**TASK DESCRIPTION**.
Between the line containing "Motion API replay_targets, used" and the line containing "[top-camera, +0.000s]" lies a run of lines; give that run again exactly, with both of those lines, and nothing else from the entries below.

[Opening RECORDS TO USE section]

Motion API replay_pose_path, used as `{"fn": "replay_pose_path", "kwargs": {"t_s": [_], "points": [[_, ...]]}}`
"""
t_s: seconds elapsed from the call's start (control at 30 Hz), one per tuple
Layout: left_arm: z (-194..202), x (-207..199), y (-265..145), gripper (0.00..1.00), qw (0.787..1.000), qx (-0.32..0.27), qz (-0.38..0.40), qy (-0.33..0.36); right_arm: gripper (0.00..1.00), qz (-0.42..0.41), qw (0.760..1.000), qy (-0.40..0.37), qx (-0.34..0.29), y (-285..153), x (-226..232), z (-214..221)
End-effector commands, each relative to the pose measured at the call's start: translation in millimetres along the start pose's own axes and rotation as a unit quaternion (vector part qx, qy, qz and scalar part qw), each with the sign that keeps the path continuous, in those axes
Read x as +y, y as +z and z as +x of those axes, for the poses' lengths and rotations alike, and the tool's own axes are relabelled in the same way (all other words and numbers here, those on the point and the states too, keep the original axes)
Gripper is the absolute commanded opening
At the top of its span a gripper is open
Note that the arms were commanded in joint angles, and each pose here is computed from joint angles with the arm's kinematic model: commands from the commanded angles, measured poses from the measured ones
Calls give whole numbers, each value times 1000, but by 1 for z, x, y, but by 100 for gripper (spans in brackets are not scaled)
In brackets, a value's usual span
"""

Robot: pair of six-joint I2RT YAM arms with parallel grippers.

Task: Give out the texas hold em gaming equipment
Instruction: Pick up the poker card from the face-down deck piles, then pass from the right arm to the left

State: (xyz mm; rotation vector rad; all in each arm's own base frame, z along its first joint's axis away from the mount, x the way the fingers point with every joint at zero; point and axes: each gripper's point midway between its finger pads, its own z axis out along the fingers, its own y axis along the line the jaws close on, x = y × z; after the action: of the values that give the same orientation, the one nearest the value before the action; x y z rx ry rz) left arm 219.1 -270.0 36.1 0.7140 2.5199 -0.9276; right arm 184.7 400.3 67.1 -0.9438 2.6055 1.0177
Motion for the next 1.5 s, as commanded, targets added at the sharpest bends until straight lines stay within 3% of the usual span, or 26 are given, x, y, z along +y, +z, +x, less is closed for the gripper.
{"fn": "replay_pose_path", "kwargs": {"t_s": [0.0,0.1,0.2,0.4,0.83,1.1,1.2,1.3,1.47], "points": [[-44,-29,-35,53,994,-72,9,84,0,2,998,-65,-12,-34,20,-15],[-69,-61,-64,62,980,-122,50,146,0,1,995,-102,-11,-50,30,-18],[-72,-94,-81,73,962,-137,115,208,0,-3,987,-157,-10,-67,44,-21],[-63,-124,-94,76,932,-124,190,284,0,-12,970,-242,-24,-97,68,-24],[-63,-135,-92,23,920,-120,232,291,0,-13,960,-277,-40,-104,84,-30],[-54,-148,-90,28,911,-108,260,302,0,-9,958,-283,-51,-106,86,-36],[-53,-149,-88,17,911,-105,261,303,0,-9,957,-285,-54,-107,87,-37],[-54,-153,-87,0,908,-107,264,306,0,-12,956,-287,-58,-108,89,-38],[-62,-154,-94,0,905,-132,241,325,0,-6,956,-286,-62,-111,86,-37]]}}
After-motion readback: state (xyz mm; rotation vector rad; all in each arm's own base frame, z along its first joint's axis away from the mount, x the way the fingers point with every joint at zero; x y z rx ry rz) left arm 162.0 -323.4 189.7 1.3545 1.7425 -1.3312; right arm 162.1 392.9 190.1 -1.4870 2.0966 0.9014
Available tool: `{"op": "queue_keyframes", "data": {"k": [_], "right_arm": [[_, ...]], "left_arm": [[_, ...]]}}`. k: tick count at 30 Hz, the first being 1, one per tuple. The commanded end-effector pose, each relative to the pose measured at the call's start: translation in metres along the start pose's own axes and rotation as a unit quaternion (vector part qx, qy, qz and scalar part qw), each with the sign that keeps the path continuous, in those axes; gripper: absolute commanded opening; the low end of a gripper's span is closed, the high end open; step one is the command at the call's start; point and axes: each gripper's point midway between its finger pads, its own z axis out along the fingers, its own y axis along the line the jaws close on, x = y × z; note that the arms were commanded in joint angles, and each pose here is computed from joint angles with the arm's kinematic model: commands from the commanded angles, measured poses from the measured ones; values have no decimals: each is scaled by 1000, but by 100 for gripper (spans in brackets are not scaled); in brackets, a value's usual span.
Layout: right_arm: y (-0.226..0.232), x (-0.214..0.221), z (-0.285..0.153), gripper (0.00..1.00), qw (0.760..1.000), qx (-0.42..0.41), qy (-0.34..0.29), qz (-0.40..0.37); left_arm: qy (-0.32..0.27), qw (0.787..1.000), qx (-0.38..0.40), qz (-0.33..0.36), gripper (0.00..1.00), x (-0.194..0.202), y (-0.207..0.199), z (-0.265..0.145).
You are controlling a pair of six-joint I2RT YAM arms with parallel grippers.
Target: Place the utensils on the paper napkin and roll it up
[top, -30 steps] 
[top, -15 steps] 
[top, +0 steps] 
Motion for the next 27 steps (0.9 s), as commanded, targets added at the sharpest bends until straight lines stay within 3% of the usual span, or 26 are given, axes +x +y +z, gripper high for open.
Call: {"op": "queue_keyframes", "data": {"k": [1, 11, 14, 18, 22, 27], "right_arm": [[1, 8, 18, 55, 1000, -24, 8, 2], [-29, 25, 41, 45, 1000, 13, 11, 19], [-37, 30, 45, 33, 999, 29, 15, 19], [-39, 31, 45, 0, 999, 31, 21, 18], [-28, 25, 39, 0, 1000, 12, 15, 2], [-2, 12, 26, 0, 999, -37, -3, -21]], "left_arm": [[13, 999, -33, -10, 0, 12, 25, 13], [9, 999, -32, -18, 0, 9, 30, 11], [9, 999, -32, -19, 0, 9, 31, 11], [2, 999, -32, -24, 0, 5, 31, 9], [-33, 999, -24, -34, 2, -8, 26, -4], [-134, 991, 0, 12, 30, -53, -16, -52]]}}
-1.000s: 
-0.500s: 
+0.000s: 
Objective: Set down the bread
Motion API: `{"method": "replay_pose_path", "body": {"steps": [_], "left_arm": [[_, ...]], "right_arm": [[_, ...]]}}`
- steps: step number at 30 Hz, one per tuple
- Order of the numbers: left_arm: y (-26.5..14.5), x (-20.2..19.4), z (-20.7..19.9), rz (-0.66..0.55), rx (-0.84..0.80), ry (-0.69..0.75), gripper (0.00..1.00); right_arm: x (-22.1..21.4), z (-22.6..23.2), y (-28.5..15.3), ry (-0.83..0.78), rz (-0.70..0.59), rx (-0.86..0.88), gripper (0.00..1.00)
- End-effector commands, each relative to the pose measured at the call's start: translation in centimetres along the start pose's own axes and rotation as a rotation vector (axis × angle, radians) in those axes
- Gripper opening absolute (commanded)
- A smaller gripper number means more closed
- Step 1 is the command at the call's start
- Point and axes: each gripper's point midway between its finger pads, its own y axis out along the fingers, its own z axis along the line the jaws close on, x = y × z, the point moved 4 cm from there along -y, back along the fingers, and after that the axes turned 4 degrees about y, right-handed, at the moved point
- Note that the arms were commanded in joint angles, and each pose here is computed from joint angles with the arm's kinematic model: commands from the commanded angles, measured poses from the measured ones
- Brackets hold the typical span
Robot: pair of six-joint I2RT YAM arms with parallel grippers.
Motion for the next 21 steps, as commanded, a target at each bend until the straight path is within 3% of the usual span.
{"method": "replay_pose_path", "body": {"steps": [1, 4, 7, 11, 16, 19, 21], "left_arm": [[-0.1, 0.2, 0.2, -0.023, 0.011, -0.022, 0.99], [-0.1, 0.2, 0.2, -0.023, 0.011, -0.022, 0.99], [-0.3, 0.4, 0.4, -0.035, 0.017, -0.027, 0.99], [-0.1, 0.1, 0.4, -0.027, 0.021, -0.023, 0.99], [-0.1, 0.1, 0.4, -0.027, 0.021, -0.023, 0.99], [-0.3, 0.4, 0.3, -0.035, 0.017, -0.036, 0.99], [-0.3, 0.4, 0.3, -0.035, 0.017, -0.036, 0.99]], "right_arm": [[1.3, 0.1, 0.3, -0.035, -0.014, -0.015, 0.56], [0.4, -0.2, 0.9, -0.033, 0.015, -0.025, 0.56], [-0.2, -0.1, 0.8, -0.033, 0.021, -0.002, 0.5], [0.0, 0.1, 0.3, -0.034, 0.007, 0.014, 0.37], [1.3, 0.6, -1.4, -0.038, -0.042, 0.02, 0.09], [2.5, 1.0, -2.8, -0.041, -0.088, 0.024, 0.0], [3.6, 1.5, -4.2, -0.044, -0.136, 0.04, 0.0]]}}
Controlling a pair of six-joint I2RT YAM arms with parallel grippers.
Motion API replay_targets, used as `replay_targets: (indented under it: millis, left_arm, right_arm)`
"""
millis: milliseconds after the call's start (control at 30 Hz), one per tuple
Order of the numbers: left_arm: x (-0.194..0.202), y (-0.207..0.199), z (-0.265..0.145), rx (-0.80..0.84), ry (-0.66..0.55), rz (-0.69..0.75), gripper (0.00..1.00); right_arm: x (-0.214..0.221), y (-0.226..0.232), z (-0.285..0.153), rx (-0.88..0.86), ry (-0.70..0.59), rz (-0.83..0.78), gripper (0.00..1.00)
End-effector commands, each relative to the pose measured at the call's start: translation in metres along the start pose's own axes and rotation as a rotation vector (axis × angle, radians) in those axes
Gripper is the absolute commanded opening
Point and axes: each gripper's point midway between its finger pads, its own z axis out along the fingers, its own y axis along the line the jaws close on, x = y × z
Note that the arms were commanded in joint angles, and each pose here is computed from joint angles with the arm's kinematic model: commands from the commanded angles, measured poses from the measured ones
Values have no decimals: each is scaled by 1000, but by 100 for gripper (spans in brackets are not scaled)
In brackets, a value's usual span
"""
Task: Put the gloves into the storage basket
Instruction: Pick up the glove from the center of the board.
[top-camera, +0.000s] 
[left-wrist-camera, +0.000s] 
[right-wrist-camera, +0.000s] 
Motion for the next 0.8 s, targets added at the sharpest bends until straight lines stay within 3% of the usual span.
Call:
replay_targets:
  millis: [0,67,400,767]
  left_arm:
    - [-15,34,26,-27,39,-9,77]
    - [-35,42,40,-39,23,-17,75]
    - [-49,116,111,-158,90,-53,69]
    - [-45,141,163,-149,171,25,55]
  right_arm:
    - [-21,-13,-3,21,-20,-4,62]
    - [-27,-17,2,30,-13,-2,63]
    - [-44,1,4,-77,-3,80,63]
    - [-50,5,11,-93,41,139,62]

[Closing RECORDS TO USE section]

**WRITTEN RESPONSE**.
Motion API replay_targets, used as `replay_targets: (indented under it: millis, left_arm, right_arm)`
"""
millis: milliseconds after the call's start (control at 30 Hz), one per tuple
Order of the numbers: left_arm: x (-0.194..0.202), y (-0.207..0.199), z (-0.265..0.145), rx (-0.80..0.84), ry (-0.66..0.55), rz (-0.69..0.75), gripper (0.00..1.00); right_arm: x (-0.214..0.221), y (-0.226..0.232), z (-0.285..0.153), rx (-0.88..0.86), ry (-0.70..0.59), rz (-0.83..0.78), gripper (0.00..1.00)
End-effector commands, each relative to the pose measured at the call's start: translation in metres along the start pose's own axes and rotation as a rotation vector (axis × angle, radians) in those axes
Gripper is the absolute commanded opening
Point and axes: each gripper's point midway between its finger pads, its own z axis out along the fingers, its own y axis along the line the jaws close on, x = y × z
Note that the arms were commanded in joint angles, and each pose here is computed from joint angles with the arm's kinematic model: commands from the commanded angles, measured poses from the measured ones
Values have no decimals: each is scaled by 1000, but by 100 for gripper (spans in brackets are not scaled)
In brackets, a value's usual span
"""
Task: Put the gloves into the storage basket
Instruction: Pick up the glove from the center of the board.
[top-camera, +0.000s] 

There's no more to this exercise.